AK Parti'den istifa eden Mamak Belediyesi Meclis Üyesi Esra Yılmaz Aksoy'un, Mamak Belediyesi Gönül Çarşısı'nda yolsuzluk yapıldığına yönelik iddiasına iktidar partisi rest çekti.

Yılmaz’ın istifası ve iddialarıyla ilgili Ankara Masası’na konuşan AK Parti Ankara İl Başkan Yardımcısı Mehmet Yılmazer, partisinden ayrılan Yılmaz’ın meclis üyeliğinden de istifa etmesinin daha doğru bir tutum olacağını belirtti.

Ankara Masası Gündem Özel yayınına katılan İYİ Parti Ankara İl Başkanı Yetkin Öztürk’ün, AK Parti Keçiören Meclis Üyeleri İbrahim Uyar ve Emir Kuşdemir'in istifa ederek partilerine geçmeleriyle ilgili "AK Parti'den daha çok kopuşlar olacak.
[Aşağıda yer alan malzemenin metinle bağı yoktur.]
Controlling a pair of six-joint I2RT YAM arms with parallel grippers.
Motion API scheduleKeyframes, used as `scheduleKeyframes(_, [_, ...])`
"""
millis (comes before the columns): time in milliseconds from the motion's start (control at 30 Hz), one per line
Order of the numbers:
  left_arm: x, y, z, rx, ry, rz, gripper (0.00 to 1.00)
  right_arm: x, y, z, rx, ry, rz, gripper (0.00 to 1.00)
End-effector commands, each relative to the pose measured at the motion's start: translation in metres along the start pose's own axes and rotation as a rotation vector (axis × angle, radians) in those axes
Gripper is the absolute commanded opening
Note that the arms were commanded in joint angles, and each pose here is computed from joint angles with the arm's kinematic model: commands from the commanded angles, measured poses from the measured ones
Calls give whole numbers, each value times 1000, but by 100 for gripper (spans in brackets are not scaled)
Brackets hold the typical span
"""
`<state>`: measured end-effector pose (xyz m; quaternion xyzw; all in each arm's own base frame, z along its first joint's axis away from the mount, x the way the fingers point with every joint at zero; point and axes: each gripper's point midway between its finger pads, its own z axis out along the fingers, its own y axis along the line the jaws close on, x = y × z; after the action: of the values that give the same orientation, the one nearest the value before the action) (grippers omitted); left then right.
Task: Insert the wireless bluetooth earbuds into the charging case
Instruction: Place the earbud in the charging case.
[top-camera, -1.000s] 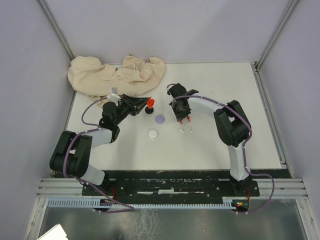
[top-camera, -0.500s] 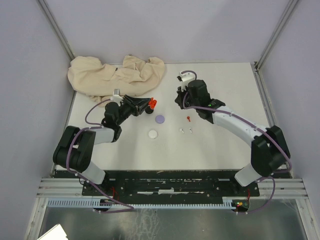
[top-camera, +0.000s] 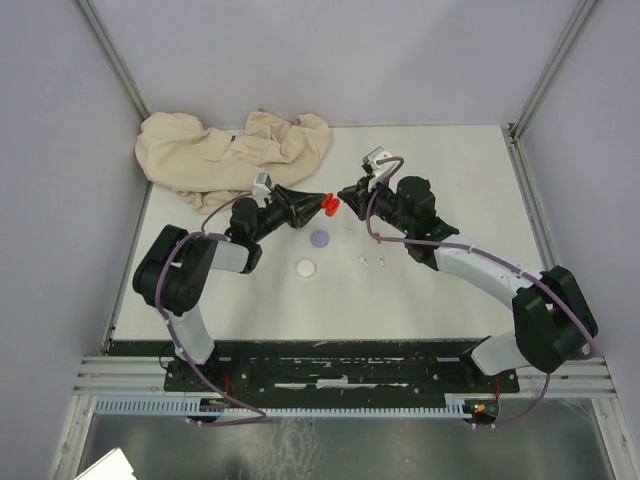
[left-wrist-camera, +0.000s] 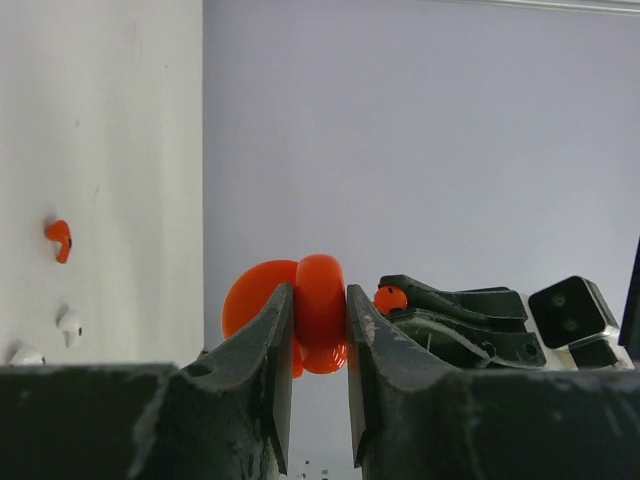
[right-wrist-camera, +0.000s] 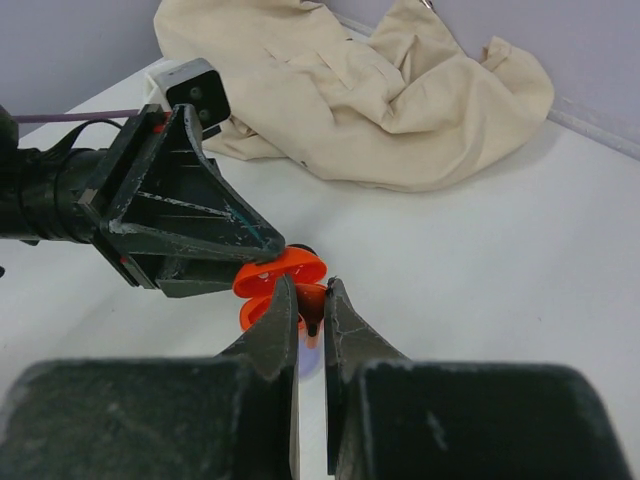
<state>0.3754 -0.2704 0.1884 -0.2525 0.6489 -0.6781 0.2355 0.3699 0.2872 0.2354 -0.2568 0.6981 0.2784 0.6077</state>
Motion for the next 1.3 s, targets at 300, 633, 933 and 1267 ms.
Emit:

Bizi izlemeye devam etsinler" şeklindeki sözlerine değinen Yılmazer, "Maalesef İYİ Parti İl Başkanı sizin programınızda 'Daha neler yapacağız' gibi bir ifade kullandı, talihsiz bir ifade. Demek ki siyasetten anladıkları bu. Ama şunu söyleyeyim, bakın bu istifaların her biri münferittir. Bunun devamının geleceğini düşünenler yanılırlar, yolda kalırlar. Keçiören'deki istifalarla ilgili sizin programınızda ben konuyu zaten ifade etmiştim. Bu münferit bir olaydır, istifa edilmiştir. Esra Yılmaz Hanımın da istifası yine münferit bir olaydır.” diye konuştu.

"Böyle bir olayın yaşanmış olabileceğini düşünmüyorum"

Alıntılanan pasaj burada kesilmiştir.